● **What you will do**
Each line of the data has to be written out again exactly as shown.

● **Exercise data**
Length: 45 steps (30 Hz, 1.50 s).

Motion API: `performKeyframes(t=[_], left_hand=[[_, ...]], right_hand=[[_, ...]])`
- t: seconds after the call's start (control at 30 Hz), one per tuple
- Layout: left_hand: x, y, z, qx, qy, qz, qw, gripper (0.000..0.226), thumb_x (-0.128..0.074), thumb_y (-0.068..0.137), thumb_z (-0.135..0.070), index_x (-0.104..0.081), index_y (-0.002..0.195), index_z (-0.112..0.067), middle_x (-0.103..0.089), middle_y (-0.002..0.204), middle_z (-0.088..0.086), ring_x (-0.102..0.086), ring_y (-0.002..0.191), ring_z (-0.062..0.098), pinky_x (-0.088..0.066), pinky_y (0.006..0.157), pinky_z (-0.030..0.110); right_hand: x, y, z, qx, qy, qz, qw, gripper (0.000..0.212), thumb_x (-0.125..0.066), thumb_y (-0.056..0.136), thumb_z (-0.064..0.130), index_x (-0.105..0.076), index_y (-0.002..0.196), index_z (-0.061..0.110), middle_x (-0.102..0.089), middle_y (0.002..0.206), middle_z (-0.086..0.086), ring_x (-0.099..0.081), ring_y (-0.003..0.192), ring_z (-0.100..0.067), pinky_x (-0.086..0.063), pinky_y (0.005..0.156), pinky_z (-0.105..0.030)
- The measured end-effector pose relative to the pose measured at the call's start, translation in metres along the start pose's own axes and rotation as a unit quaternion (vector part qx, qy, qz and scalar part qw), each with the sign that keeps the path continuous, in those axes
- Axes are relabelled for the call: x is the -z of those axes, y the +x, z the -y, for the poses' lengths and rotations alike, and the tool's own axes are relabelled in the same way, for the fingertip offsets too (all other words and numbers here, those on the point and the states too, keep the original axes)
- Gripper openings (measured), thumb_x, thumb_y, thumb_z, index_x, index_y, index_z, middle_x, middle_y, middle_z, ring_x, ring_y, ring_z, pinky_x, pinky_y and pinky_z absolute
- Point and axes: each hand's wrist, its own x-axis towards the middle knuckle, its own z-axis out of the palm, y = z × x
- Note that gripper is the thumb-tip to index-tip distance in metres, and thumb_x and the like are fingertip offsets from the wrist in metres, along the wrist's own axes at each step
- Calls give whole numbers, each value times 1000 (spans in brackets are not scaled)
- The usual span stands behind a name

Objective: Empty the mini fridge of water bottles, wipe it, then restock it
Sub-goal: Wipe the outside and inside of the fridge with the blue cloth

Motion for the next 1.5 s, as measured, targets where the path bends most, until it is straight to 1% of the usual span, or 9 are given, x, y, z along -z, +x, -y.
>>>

● **Exercise result**
Length: 45 steps (30 Hz, 1.50 s).

Motion API: `performKeyframes(t=[_], left_hand=[[_, ...]], right_hand=[[_, ...]])`
- t: seconds after the call's start (control at 30 Hz), one per tuple
- Layout: left_hand: x, y, z, qx, qy, qz, qw, gripper (0.000..0.226), thumb_x (-0.128..0.074), thumb_y (-0.068..0.137), thumb_z (-0.135..0.070), index_x (-0.104..0.081), index_y (-0.002..0.195), index_z (-0.112..0.067), middle_x (-0.103..0.089), middle_y (-0.002..0.204), middle_z (-0.088..0.086), ring_x (-0.102..0.086), ring_y (-0.002..0.191), ring_z (-0.062..0.098), pinky_x (-0.088..0.066), pinky_y (0.006..0.157), pinky_z (-0.030..0.110); right_hand: x, y, z, qx, qy, qz, qw, gripper (0.000..0.212), thumb_x (-0.125..0.066), thumb_y (-0.056..0.136), thumb_z (-0.064..0.130), index_x (-0.105..0.076), index_y (-0.002..0.196), index_z (-0.061..0.110), middle_x (-0.102..0.089), middle_y (0.002..0.206), middle_z (-0.086..0.086), ring_x (-0.099..0.081), ring_y (-0.003..0.192), ring_z (-0.100..0.067), pinky_x (-0.086..0.063), pinky_y (0.005..0.156), pinky_z (-0.105..0.030)
- The measured end-effector pose relative to the pose measured at the call's start, translation in metres along the start pose's own axes and rotation as a unit quaternion (vector part qx, qy, qz and scalar part qw), each with the sign that keeps the path continuous, in those axes
- Axes are relabelled for the call: x is the -z of those axes, y the +x, z the -y, for the poses' lengths and rotations alike, and the tool's own axes are relabelled in the same way, for the fingertip offsets too (all other words and numbers here, those on the point and the states too, keep the original axes)
- Gripper openings (measured), thumb_x, thumb_y, thumb_z, index_x, index_y, index_z, middle_x, middle_y, middle_z, ring_x, ring_y, ring_z, pinky_x, pinky_y and pinky_z absolute
- Point and axes: each hand's wrist, its own x-axis towards the middle knuckle, its own z-axis out of the palm, y = z × x
- Note that gripper is the thumb-tip to index-tip distance in metres, and thumb_x and the like are fingertip offsets from the wrist in metres, along the wrist's own axes at each step
- Calls give whole numbers, each value times 1000 (spans in brackets are not scaled)
- The usual span stands behind a name

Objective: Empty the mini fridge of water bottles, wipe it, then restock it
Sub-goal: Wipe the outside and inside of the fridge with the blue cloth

Motion for the next 1.5 s, as measured, targets where the path bends most, until it is straight to 1% of the usual span, or 9 are given, x, y, z along -z, +x, -y.
>>>

No more output is expected.